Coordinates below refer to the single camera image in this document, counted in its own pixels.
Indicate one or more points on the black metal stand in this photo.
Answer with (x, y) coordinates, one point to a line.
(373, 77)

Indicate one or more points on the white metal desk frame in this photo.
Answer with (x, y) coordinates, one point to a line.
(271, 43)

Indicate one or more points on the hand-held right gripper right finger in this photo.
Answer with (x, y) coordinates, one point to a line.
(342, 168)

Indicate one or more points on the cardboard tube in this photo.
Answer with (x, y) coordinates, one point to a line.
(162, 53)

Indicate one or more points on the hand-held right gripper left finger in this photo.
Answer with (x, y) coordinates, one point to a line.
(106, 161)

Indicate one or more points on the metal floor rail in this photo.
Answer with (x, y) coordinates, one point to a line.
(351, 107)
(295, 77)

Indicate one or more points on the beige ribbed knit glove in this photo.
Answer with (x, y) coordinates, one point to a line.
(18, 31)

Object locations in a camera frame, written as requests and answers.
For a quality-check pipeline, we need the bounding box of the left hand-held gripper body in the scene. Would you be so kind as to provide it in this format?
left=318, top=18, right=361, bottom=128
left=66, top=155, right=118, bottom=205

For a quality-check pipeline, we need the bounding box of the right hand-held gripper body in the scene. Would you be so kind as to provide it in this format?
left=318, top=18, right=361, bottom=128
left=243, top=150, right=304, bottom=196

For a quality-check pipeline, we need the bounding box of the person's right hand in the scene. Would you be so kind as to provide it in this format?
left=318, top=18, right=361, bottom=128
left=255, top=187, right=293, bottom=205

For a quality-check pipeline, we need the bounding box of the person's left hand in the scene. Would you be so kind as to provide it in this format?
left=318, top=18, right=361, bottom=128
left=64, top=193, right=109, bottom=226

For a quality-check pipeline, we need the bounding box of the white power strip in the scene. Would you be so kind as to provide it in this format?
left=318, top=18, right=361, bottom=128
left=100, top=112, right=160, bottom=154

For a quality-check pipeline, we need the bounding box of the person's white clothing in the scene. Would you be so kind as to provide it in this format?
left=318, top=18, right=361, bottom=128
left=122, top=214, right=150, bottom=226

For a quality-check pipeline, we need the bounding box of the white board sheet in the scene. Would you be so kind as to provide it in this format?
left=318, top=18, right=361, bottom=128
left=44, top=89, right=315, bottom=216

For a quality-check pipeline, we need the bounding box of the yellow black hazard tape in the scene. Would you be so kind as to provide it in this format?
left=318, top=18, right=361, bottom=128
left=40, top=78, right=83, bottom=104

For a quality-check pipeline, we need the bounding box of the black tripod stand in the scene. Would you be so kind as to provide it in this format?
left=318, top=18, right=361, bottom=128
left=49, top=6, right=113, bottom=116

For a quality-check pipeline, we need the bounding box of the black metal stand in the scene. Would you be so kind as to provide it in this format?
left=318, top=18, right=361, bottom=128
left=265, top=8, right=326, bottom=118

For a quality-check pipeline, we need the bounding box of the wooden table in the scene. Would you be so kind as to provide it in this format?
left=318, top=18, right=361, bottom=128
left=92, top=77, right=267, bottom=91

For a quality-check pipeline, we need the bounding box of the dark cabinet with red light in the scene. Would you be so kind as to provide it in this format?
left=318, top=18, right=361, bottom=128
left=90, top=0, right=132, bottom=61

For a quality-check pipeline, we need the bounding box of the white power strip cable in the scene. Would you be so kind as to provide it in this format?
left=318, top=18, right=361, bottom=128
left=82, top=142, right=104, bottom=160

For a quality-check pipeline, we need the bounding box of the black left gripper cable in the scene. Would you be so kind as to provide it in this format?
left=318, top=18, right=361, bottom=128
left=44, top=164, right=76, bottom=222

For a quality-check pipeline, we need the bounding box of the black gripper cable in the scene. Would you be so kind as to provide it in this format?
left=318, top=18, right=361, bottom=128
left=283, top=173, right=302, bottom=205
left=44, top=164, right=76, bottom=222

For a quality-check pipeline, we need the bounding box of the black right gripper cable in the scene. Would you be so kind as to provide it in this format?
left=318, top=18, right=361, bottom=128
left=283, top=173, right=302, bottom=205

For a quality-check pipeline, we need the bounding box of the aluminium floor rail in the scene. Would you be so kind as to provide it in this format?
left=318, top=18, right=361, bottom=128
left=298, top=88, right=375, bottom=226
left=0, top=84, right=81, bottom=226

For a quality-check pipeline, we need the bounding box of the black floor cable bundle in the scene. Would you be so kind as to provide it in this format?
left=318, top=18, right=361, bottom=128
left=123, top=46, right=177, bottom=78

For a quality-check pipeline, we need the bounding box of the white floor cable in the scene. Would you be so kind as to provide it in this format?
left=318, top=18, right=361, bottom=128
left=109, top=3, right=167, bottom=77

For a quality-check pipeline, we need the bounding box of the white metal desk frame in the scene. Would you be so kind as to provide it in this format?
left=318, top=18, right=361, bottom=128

++++++++

*Your objective*
The response should be every record above restated exactly.

*Exercise response*
Coordinates below refer to the single camera image in this document, counted in its own pixels.
Indicate one or more points on the black metal stand in this photo.
Answer with (x, y) coordinates, one point to a line.
(373, 77)

Indicate one or more points on the white metal desk frame in this photo.
Answer with (x, y) coordinates, one point to a line.
(271, 43)

Indicate one or more points on the hand-held right gripper right finger in this photo.
Answer with (x, y) coordinates, one point to a line.
(342, 168)

Indicate one or more points on the cardboard tube in this photo.
Answer with (x, y) coordinates, one point to a line.
(162, 53)

Indicate one or more points on the hand-held right gripper left finger in this photo.
Answer with (x, y) coordinates, one point to a line.
(106, 161)

Indicate one or more points on the metal floor rail in this photo.
Answer with (x, y) coordinates, one point to a line.
(351, 107)
(295, 77)

Indicate one or more points on the beige ribbed knit glove in this photo.
Answer with (x, y) coordinates, one point to a line.
(18, 31)

Object locations in a camera frame, written as requests and answers.
For a quality-check pipeline, we need the bounding box of the left hand-held gripper body in the scene. Would you be so kind as to provide it in this format?
left=318, top=18, right=361, bottom=128
left=66, top=155, right=118, bottom=205

For a quality-check pipeline, we need the bounding box of the right hand-held gripper body in the scene. Would you be so kind as to provide it in this format?
left=318, top=18, right=361, bottom=128
left=243, top=150, right=304, bottom=196

For a quality-check pipeline, we need the bounding box of the person's right hand in the scene. Would you be so kind as to provide it in this format?
left=318, top=18, right=361, bottom=128
left=255, top=187, right=293, bottom=205

For a quality-check pipeline, we need the bounding box of the person's left hand in the scene. Would you be so kind as to provide it in this format?
left=318, top=18, right=361, bottom=128
left=64, top=193, right=109, bottom=226

For a quality-check pipeline, we need the bounding box of the white power strip in the scene. Would you be so kind as to provide it in this format?
left=318, top=18, right=361, bottom=128
left=100, top=112, right=160, bottom=154

For a quality-check pipeline, we need the bounding box of the person's white clothing in the scene. Would you be so kind as to provide it in this format?
left=318, top=18, right=361, bottom=128
left=122, top=214, right=150, bottom=226

For a quality-check pipeline, we need the bounding box of the white board sheet in the scene. Would you be so kind as to provide it in this format?
left=318, top=18, right=361, bottom=128
left=44, top=89, right=315, bottom=216

For a quality-check pipeline, we need the bounding box of the yellow black hazard tape in the scene. Would you be so kind as to provide it in this format?
left=318, top=18, right=361, bottom=128
left=40, top=78, right=83, bottom=104

For a quality-check pipeline, we need the bounding box of the black tripod stand in the scene. Would you be so kind as to provide it in this format?
left=318, top=18, right=361, bottom=128
left=49, top=6, right=113, bottom=116

For a quality-check pipeline, we need the bounding box of the black metal stand in the scene. Would you be so kind as to provide it in this format?
left=318, top=18, right=361, bottom=128
left=265, top=8, right=326, bottom=118

For a quality-check pipeline, we need the bounding box of the wooden table in the scene. Would you be so kind as to provide it in this format?
left=318, top=18, right=361, bottom=128
left=92, top=77, right=267, bottom=91

For a quality-check pipeline, we need the bounding box of the dark cabinet with red light in the scene. Would you be so kind as to provide it in this format?
left=318, top=18, right=361, bottom=128
left=90, top=0, right=132, bottom=61

For a quality-check pipeline, we need the bounding box of the white power strip cable in the scene. Would you be so kind as to provide it in this format?
left=318, top=18, right=361, bottom=128
left=82, top=142, right=104, bottom=160

For a quality-check pipeline, we need the bounding box of the black left gripper cable in the scene. Would you be so kind as to provide it in this format?
left=318, top=18, right=361, bottom=128
left=44, top=164, right=76, bottom=222

For a quality-check pipeline, we need the bounding box of the black gripper cable in the scene. Would you be so kind as to provide it in this format?
left=318, top=18, right=361, bottom=128
left=283, top=173, right=302, bottom=205
left=44, top=164, right=76, bottom=222

For a quality-check pipeline, we need the bounding box of the black right gripper cable in the scene. Would you be so kind as to provide it in this format?
left=318, top=18, right=361, bottom=128
left=283, top=173, right=302, bottom=205

For a quality-check pipeline, we need the bounding box of the aluminium floor rail in the scene. Would you be so kind as to provide it in this format?
left=318, top=18, right=361, bottom=128
left=298, top=88, right=375, bottom=226
left=0, top=84, right=81, bottom=226

For a quality-check pipeline, we need the bounding box of the black floor cable bundle in the scene. Would you be so kind as to provide it in this format?
left=318, top=18, right=361, bottom=128
left=123, top=46, right=177, bottom=78

For a quality-check pipeline, we need the bounding box of the white floor cable in the scene. Would you be so kind as to provide it in this format?
left=318, top=18, right=361, bottom=128
left=109, top=3, right=167, bottom=77

For a quality-check pipeline, we need the bounding box of the white metal desk frame in the scene. Would you be so kind as to provide it in this format?
left=318, top=18, right=361, bottom=128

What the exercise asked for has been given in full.